I’m fed up with snow already. Let’s take a summer trip to Haga instead!
The initiative to the Haga park just outside Stockholm city limits came from King Gustav III who had bought land there for which he had great plans. What was fields, woods and marsh should be transformed to an English park, which was the highest fashion at the time, and the King wanted to build pavillions and a palace there too. The works on the park began in 1780 and were completed in 1797. The architects behind the huge project were Fredrik Magnus Piper, Louis Jean Desprez, Olof Tempelman and Carl Christoffer Gjörwell. Piper was in charge of the works and reported to the King. He was succeeded in 1785 by Johan Christian Ackermann.
The park got two nurseries from which they could get the saplings and plants needed. 26,000 trees where planted between 1780 and 1800. Works on canals and islets in the park were also carried out, but when Brunnsviken’s water level was regulated and sank by 1.25 metres in 1863, the already shallow canals dried out completely, however, traces of them can still be seen in the landscape.
The King was assassined in 1792 and all the great plans and intentions for Haga were buried with him. The park we all can enjoy today is also a mark, telling how far the works had got at that time. After that, the only works carried out were the completion of the present park. For many of the various artists associated with Haga came bad times with few assignments and financial problems. The King’s death was the same as desaster for Carl Michael Bellman (poet) and Louis Jean Desprez (architect) who both lived the rest of their lives in misery.
Today, the park is so well kept that Garden Society in England regards it as the best example of an English park in the world.
Gustav III’s pavillion. The construction works commenced in 1787 Architect was Olof Tempelman and the interior was designed by Louis Masreliez, but the King himself was very much involved in the project, made own sketches and drawings and followed both the project and its progress closely.

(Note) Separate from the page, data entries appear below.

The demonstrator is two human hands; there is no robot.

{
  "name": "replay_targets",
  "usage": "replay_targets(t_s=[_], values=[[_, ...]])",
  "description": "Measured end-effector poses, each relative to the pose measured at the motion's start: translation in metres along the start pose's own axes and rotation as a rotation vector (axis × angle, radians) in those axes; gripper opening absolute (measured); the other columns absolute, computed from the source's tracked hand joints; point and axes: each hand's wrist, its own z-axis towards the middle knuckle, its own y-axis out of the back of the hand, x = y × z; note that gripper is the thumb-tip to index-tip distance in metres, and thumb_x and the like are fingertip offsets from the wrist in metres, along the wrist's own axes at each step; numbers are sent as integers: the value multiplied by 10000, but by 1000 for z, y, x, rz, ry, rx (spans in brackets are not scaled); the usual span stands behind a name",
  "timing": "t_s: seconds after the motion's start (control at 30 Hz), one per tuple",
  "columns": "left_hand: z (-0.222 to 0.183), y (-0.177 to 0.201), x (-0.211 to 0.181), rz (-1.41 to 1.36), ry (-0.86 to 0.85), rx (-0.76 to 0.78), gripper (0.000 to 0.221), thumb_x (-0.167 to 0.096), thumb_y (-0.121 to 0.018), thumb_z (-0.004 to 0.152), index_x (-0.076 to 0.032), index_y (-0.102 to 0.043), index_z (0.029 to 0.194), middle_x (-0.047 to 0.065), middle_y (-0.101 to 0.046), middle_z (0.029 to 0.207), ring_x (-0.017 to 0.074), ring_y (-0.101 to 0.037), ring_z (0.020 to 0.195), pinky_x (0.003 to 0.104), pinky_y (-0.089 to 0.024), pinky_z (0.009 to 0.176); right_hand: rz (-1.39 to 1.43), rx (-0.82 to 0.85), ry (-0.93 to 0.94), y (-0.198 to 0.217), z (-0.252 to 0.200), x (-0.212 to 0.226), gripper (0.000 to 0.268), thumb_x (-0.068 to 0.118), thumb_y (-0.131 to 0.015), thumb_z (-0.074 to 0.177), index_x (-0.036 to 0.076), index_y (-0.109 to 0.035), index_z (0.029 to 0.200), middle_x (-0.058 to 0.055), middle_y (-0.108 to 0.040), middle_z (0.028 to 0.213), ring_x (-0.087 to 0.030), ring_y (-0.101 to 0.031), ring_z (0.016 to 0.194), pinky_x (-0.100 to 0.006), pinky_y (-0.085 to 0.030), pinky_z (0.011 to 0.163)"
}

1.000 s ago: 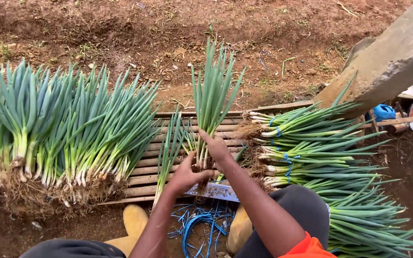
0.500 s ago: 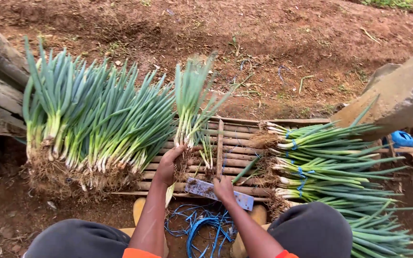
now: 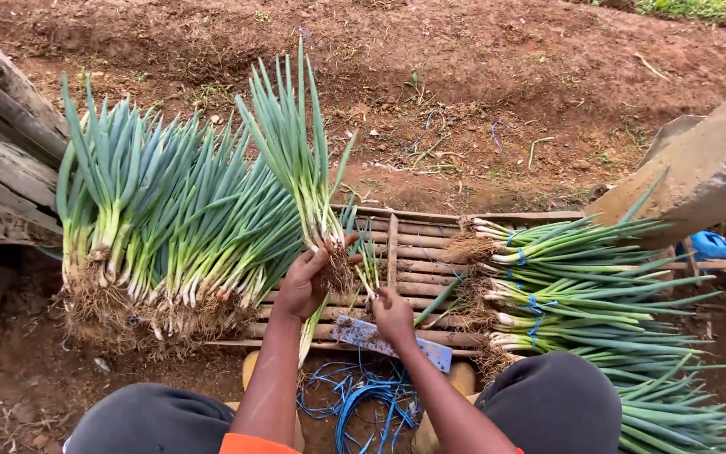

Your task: Bundling green onions by cleaning the root ends and tying them together with blue plastic twine on a bamboo platform.

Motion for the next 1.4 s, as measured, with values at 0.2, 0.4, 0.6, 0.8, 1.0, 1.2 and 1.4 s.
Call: replay_targets(t_s=[0.2, 0.4, 0.6, 0.8, 1.0, 1.2, 1.4], values=[[-11, -86, -38, 210, -3, -11, 259, -207, -709, 958, 28, -621, 1022, 168, -650, 1041, 236, -638, 917, 465, -566, 868, 622, 62, 339, 88, -46, 121, 349, 218, -586, 1019, 12, -660, 1291, -209, -715, 1110, -231, -640, 961, -380, -584, 845], [43, -83, -17, 467, 7, -2, 418, -329, -726, 973, 36, -606, 1137, 183, -640, 1035, 262, -655, 986, 458, -520, 940, 394, -2, 562, 117, -22, 151, 592, 246, -836, 852, -27, -561, 1300, -221, -674, 1131, -268, -667, 998, -392, -607, 825], [60, -111, -30, 689, 50, -44, 612, -473, -691, 963, 65, -590, 1236, 223, -674, 994, 298, -744, 869, 483, -573, 899, 471, 60, 603, 132, -27, 172, 508, 81, -727, 919, -79, -521, 1356, -302, -654, 1169, -380, -665, 1103, -501, -561, 957], [48, -96, -40, 905, 192, -140, 591, -452, -832, 856, 60, -693, 1115, 229, -723, 965, 271, -728, 889, 458, -574, 883, 561, 214, 508, 128, -21, 157, 498, -8, -708, 886, -77, -544, 1350, -256, -689, 1166, -296, -654, 1106, -465, -548, 979], [65, -68, -27, 970, 217, -147, 617, -474, -854, 826, 48, -710, 1122, 229, -730, 1000, 276, -707, 985, 474, -562, 889, 671, 222, 413, 120, 4, 139, 406, 24, -726, 905, -48, -579, 1276, -145, -684, 964, -183, -667, 843, -278, -610, 654], [107, -8, -5, 926, 202, -126, 569, -434, -853, 858, 42, -723, 1141, 244, -727, 1051, 308, -679, 1010, 482, -521, 955, 669, 132, 357, 116, 36, 125, 334, 25, -707, 928, -71, -614, 1235, -203, -712, 968, -211, -665, 842, -333, -627, 711], [126, -9, -14, 799, 244, -67, 597, -387, -868, 845, 88, -685, 1155, 225, -712, 1032, 289, -647, 1014, 482, -506, 977, 646, 148, 354, 120, 58, 135, 293, 32, -673, 957, -50, -642, 1237, -197, -732, 1037, -192, -653, 934, -359, -592, 853]])
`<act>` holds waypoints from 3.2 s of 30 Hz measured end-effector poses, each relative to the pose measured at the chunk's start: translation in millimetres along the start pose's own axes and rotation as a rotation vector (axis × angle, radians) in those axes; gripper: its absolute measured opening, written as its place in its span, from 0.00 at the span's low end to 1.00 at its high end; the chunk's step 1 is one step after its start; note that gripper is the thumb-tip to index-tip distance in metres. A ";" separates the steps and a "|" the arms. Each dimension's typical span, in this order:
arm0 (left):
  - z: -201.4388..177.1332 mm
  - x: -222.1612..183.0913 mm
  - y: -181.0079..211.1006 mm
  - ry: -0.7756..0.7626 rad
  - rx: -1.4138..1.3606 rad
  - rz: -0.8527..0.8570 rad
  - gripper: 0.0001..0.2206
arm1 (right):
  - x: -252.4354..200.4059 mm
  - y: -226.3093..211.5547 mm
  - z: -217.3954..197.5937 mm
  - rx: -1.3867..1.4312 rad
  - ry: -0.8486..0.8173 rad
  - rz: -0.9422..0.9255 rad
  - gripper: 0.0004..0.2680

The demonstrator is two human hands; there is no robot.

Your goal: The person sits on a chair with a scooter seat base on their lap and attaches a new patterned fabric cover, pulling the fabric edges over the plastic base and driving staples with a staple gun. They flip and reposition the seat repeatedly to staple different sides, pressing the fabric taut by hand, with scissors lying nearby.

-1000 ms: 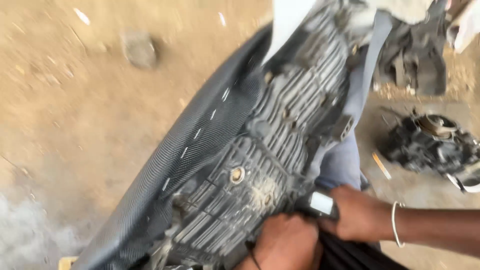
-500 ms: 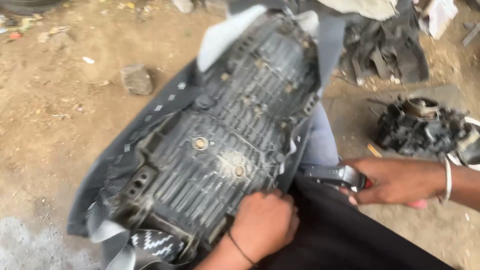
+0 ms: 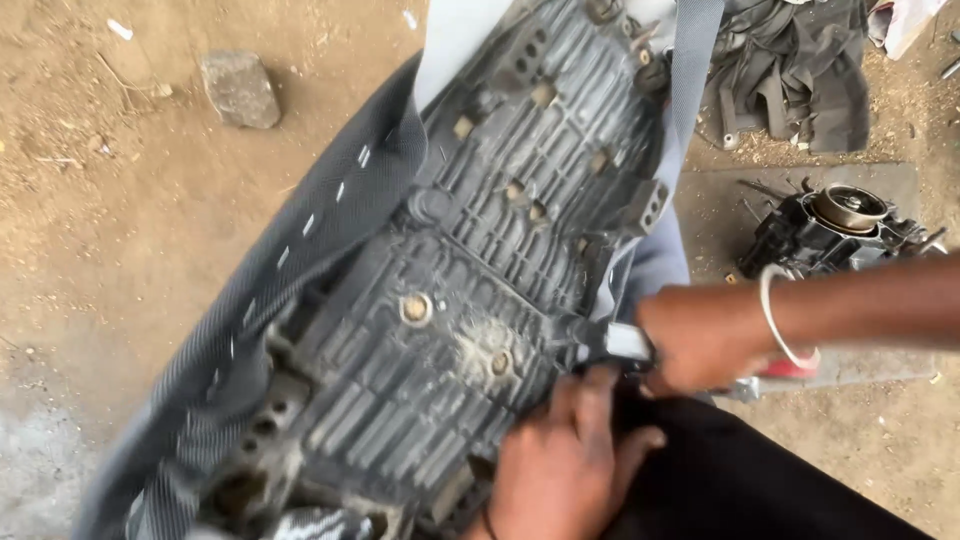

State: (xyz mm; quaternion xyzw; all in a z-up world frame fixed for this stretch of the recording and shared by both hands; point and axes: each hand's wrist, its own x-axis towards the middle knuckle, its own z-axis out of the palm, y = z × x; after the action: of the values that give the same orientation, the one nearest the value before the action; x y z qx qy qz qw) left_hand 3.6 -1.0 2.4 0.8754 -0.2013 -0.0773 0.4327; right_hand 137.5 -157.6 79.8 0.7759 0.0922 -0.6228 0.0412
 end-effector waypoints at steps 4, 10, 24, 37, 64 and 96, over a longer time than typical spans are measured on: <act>-7.6 5.1 -1.5 -0.001 -0.022 -0.025 0.36 | 17.2 1.9 10.3 0.112 0.118 0.032 0.12; -13.3 6.3 -16.4 -0.016 0.123 0.044 0.32 | 47.1 20.4 56.4 0.278 0.417 -0.121 0.12; -28.4 21.8 -6.1 0.077 0.045 0.035 0.42 | 5.3 90.1 74.6 0.637 0.309 -0.558 0.11; -2.4 16.4 -22.2 -0.157 0.421 0.086 0.37 | 10.8 69.0 45.4 0.361 0.410 -0.369 0.11; 18.5 -11.5 -72.3 0.063 0.291 0.372 0.10 | 0.1 25.1 21.0 0.504 0.211 -0.222 0.19; -141.5 -48.4 -63.1 0.081 0.054 -0.041 0.13 | 99.8 125.5 211.1 0.449 0.625 -0.350 0.38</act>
State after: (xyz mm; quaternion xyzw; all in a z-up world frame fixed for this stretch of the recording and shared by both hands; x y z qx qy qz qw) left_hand 21.6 156.5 37.5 0.8930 -0.1678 -0.0450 0.4153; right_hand -19.7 -309.1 -70.5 0.8897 0.0926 -0.3597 -0.2654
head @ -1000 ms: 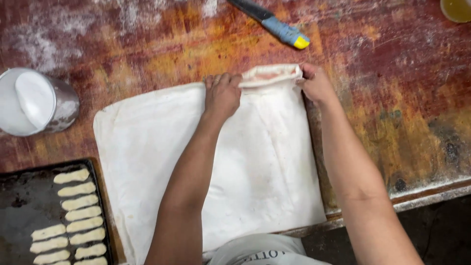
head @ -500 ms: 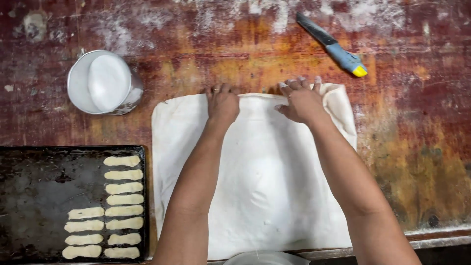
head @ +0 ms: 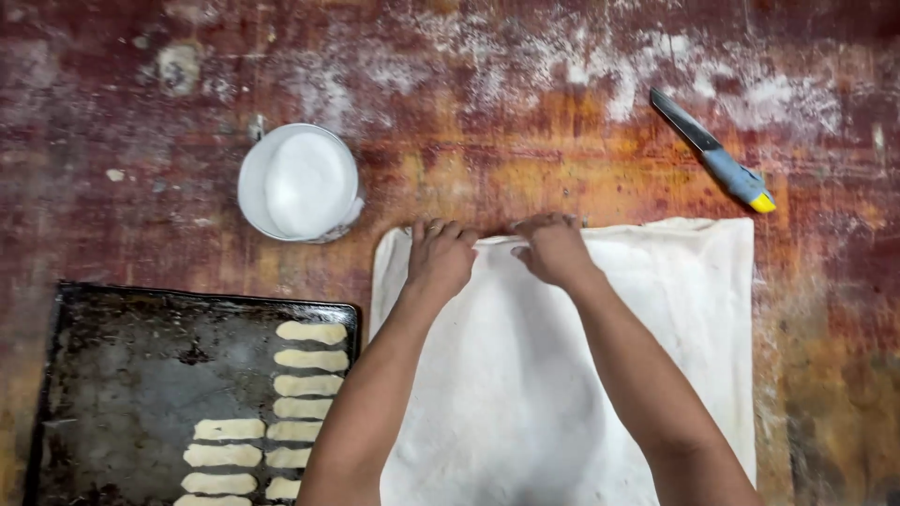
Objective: Arranging small pre-cut pieces of dough into organized rows on a baking tray
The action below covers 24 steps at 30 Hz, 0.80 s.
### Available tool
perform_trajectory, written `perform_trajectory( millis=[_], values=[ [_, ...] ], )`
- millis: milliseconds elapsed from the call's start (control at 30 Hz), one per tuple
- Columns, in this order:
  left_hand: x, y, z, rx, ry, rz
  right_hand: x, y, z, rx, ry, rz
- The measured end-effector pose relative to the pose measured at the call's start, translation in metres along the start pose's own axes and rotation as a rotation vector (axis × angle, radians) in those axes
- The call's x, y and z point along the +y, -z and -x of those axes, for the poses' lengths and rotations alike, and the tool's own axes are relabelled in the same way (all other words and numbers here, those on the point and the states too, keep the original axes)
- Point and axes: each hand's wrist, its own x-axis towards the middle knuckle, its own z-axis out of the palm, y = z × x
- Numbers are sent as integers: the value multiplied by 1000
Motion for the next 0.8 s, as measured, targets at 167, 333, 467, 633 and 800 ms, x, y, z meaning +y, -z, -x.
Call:
perform_trajectory(
  millis=[167, 333, 467, 633, 800],
  values=[
    [-31, 18, 21, 38, 83, 25, -43, 20, -6, -55, 21, -23],
    [-49, 46, 34, -4, 109, 96, -73, 66, -7, -154, 20, 57],
    [-60, 33, 41, -24, 197, 216, -109, 76, -13, -174, 78, -113],
    [-81, 32, 68, -76, 361, 230, -130, 64, -32, -242, 175, -127],
    [-60, 83, 120, 51, 376, 361, -158, 45, -54, -168, 303, -49]
  ],
)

What we nowdays talk about as “The cave” was intended as a water supply for a stable that once was on top of the hill. When the water level sank in 1863 it lost its connection with the lake and is now filled with rainwater and litter. I can assure you that it didn’t smell nice.
Strange root formations beside the cave.
The big pelouse (French for “lawn”) and the copper tents. A popular place for picknicks and other outdoor activites during the summer. The tents have Turkish (oriental) influences which also was à la mode at the time. They were once used by the King’s guards.
Enjoying the shade of an old oak tree.
Now, when we finally got round the bend it is time to take a closer look at Gustav III’s pavillion from the outside.
Many unusual and interesting details.
An almost full front view of the pavillion; it is regarded as too small to be a palace.
The Echo Temple. The King loved to dine outdoors if the weather permitted so this was built and used as an open air dining room, but there is definitely an echo inside it so I wonder what the conversations were like in there.
Parts of the Echo Temple. It is made of wood and I feel great respect for the carpenters who built it.
And this is where we leave Haga for today. Thanks for keeping me company on the walk.